To do> Copy the data exactly, line for line.
★ ★ ★
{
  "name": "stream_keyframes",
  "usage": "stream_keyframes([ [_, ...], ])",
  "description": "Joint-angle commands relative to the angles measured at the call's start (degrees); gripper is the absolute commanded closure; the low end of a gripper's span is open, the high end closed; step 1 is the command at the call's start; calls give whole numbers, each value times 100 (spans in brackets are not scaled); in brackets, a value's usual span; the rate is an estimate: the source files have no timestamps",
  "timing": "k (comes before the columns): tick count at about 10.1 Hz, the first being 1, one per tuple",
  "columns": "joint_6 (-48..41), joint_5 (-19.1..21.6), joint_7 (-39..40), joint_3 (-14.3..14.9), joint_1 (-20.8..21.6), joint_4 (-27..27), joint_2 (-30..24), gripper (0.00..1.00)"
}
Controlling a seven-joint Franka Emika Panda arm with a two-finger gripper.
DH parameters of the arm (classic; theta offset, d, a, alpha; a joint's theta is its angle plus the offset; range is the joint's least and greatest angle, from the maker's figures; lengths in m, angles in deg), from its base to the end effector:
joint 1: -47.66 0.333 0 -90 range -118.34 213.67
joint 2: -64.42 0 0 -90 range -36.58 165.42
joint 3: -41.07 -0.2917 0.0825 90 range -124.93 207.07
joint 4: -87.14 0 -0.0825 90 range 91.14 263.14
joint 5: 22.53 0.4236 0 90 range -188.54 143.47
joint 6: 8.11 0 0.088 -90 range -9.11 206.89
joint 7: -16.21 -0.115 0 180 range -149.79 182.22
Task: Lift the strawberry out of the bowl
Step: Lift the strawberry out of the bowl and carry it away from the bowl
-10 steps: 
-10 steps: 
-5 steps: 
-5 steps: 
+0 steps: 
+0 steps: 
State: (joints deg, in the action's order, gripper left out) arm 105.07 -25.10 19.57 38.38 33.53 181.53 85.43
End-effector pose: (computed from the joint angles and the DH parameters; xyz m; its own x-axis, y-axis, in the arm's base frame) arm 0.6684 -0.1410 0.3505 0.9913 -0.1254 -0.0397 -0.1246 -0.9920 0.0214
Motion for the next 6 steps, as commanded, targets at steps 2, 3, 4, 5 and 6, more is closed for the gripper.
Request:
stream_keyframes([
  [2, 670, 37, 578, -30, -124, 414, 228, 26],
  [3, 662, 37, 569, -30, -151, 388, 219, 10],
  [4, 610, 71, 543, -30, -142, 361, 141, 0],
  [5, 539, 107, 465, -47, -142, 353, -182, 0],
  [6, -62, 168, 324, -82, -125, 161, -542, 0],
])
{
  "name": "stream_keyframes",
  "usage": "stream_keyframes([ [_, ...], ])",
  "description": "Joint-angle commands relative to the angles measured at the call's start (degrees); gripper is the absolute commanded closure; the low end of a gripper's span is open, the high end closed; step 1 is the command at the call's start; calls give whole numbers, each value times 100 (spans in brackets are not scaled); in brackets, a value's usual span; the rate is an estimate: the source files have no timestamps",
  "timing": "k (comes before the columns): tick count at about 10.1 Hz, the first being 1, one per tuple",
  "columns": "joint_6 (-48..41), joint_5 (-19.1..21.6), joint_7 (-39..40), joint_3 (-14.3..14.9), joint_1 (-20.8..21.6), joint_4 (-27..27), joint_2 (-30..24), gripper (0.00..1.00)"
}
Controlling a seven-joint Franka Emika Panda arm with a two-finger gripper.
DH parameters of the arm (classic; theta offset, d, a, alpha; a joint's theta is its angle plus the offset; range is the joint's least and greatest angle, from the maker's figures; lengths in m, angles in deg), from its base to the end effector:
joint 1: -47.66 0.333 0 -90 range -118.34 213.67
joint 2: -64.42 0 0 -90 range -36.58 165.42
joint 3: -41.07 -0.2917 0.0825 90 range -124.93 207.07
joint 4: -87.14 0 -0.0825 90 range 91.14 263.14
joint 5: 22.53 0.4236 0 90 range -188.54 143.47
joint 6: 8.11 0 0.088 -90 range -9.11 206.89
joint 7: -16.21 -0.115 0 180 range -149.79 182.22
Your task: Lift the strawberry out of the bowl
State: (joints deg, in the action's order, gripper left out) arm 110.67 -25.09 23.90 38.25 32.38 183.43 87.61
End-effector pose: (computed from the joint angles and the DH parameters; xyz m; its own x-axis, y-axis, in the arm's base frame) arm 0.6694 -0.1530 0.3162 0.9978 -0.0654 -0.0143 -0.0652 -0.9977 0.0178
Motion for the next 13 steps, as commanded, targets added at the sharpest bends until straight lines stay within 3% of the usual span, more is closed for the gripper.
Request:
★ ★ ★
Solution below>
{
  "name": "stream_keyframes",
  "usage": "stream_keyframes([ [_, ...], ])",
  "description": "Joint-angle commands relative to the angles measured at the call's start (degrees); gripper is the absolute commanded closure; the low end of a gripper's span is open, the high end closed; step 1 is the command at the call's start; calls give whole numbers, each value times 100 (spans in brackets are not scaled); in brackets, a value's usual span; the rate is an estimate: the source files have no timestamps",
  "timing": "k (comes before the columns): tick count at about 10.1 Hz, the first being 1, one per tuple",
  "columns": "joint_6 (-48..41), joint_5 (-19.1..21.6), joint_7 (-39..40), joint_3 (-14.3..14.9), joint_1 (-20.8..21.6), joint_4 (-27..27), joint_2 (-30..24), gripper (0.00..1.00)"
}
Controlling a seven-joint Franka Emika Panda arm with a two-finger gripper.
DH parameters of the arm (classic; theta offset, d, a, alpha; a joint's theta is its angle plus the offset; range is the joint's least and greatest angle, from the maker's figures; lengths in m, angles in deg), from its base to the end effector:
joint 1: -47.66 0.333 0 -90 range -118.34 213.67
joint 2: -64.42 0 0 -90 range -36.58 165.42
joint 3: -41.07 -0.2917 0.0825 90 range -124.93 207.07
joint 4: -87.14 0 -0.0825 90 range 91.14 263.14
joint 5: 22.53 0.4236 0 90 range -188.54 143.47
joint 6: 8.11 0 0.088 -90 range -9.11 206.89
joint 7: -16.21 -0.115 0 180 range -149.79 182.22
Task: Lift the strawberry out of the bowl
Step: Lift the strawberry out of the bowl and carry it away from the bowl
-10 steps: 
-10 steps: 
-5 steps: 
-5 steps: 
+0 steps: 
+0 steps: 
State: (joints deg, in the action's order, gripper left out) arm 105.07 -25.10 19.57 38.38 33.53 181.53 85.43
End-effector pose: (computed from the joint angles and the DH parameters; xyz m; its own x-axis, y-axis, in the arm's base frame) arm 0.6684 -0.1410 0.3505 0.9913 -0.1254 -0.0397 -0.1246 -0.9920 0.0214
Motion for the next 6 steps, as commanded, targets at steps 2, 3, 4, 5 and 6, more is closed for the gripper.
Request:
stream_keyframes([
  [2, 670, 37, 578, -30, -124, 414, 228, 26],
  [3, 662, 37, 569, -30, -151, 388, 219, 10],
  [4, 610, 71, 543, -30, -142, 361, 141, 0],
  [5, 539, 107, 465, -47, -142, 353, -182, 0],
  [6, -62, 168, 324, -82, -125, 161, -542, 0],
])
{
  "name": "stream_keyframes",
  "usage": "stream_keyframes([ [_, ...], ])",
  "description": "Joint-angle commands relative to the angles measured at the call's start (degrees); gripper is the absolute commanded closure; the low end of a gripper's span is open, the high end closed; step 1 is the command at the call's start; calls give whole numbers, each value times 100 (spans in brackets are not scaled); in brackets, a value's usual span; the rate is an estimate: the source files have no timestamps",
  "timing": "k (comes before the columns): tick count at about 10.1 Hz, the first being 1, one per tuple",
  "columns": "joint_6 (-48..41), joint_5 (-19.1..21.6), joint_7 (-39..40), joint_3 (-14.3..14.9), joint_1 (-20.8..21.6), joint_4 (-27..27), joint_2 (-30..24), gripper (0.00..1.00)"
}
Controlling a seven-joint Franka Emika Panda arm with a two-finger gripper.
DH parameters of the arm (classic; theta offset, d, a, alpha; a joint's theta is its angle plus the offset; range is the joint's least and greatest angle, from the maker's figures; lengths in m, angles in deg), from its base to the end effector:
joint 1: -47.66 0.333 0 -90 range -118.34 213.67
joint 2: -64.42 0 0 -90 range -36.58 165.42
joint 3: -41.07 -0.2917 0.0825 90 range -124.93 207.07
joint 4: -87.14 0 -0.0825 90 range 91.14 263.14
joint 5: 22.53 0.4236 0 90 range -188.54 143.47
joint 6: 8.11 0 0.088 -90 range -9.11 206.89
joint 7: -16.21 -0.115 0 180 range -149.79 182.22
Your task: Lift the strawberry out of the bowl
State: (joints deg, in the action's order, gripper left out) arm 110.67 -25.09 23.90 38.25 32.38 183.43 87.61
End-effector pose: (computed from the joint angles and the DH parameters; xyz m; its own x-axis, y-axis, in the arm's base frame) arm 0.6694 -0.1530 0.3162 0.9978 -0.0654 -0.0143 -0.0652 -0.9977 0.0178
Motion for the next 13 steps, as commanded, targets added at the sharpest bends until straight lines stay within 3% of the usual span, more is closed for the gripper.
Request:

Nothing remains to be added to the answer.